We speak words on top of each other trying to find a balance between honoring the lives of those whom we have lost, comforting the ones left behind, and yet deterring you from terminal paths.  We try everything from shame to the fires of hell to frighten you into remaining here with us lest hope be lost.  But, it is always the case, when the terror of hell becomes the best motivation for a choice, something is terribly wrong.  And shame does no good.  

We want to harry you to therapy or sweet talk you into medication.  But perhaps what would be best is, for those of us who can, to come along beside you and speak our own experiences.  The silence must be broken to shatter the shame and then perhaps there will be one less obstacle for you to face in your weariness.  

Once I faced some darkness.  For a time I wrestled with anxiety.  I say wrestled but I think in the worst of times wrestling with it would have been a relief.  I couldn’t get a hold of it enough to wrestle.  It was an allusive, slippery thing.  Before I could grasp even a corner of one irrational thought to face it for what it was, another would spring up and then another and another always slipping beyond my fingertips.  Time, and work, and cognitive behavioral therapy later and eventually it became more akin to whack-a-mole: attempting to smack down irrational thoughts before they got a hold, only for another to pop up again and again.  Yep, whack-a-mole in my mind was a vast improvement.  

I still get to play mental whack-a-mole from time to time but things are soooo much better.  My brother, my sister, there is hope. 

I remember my therapist suggesting I try to laugh at my irrational thoughts.  I tried.   I don’t think I ever managed even a half hearted chuckle.  There just didn’t seem to be anything funny about no longer being able to trust my own mind.  I am humbled by those who manage to laugh.
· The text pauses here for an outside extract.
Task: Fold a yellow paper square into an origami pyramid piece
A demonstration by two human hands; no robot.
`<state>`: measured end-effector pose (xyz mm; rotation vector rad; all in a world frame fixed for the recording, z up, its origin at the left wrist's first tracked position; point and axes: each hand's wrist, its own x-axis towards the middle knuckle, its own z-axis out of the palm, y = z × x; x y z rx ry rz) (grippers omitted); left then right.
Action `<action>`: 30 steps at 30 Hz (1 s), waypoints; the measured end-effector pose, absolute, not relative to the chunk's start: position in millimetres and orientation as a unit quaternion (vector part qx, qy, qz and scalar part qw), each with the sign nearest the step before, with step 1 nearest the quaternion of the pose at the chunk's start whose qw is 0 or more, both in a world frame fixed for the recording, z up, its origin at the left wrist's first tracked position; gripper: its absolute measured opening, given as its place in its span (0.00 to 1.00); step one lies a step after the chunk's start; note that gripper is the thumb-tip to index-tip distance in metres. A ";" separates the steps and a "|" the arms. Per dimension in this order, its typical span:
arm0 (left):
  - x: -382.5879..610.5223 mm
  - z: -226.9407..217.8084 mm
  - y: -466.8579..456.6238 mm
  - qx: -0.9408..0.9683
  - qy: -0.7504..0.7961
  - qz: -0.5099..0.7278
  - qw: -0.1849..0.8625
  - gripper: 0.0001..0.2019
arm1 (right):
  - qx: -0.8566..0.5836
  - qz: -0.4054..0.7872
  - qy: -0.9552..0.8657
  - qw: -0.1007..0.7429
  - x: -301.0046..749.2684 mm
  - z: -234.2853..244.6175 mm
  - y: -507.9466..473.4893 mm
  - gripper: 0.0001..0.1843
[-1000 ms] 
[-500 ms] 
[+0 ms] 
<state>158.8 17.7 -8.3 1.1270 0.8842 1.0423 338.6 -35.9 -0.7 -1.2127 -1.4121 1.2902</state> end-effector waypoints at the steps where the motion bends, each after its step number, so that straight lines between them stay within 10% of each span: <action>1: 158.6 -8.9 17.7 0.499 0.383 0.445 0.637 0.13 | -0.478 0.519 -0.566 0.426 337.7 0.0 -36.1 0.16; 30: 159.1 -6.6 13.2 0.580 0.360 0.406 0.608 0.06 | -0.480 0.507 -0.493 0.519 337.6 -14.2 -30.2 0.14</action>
My journey with anxiety was relatively brief compared to many.  For those who fight for years and years I have a great respect.  

But no matter how monumental the battle, hope is not to be found in quitting.  Please don’t quit.  Gather all the weapons you can find: counseling, medication, family, friends, exercise, art, the beauty of nature, knowledge, spirituality, helping others.   Keep fighting.  The rest of us will fight alongside you when we can and when we can’t it is our duty to clear away as many obstacles as possible, to hear you when you cry out for another weapon, to honor you as a warrior.    

My sister, my brother you are precious, you are brave.  I know you are weary.  Please don’t quit.  There is hope.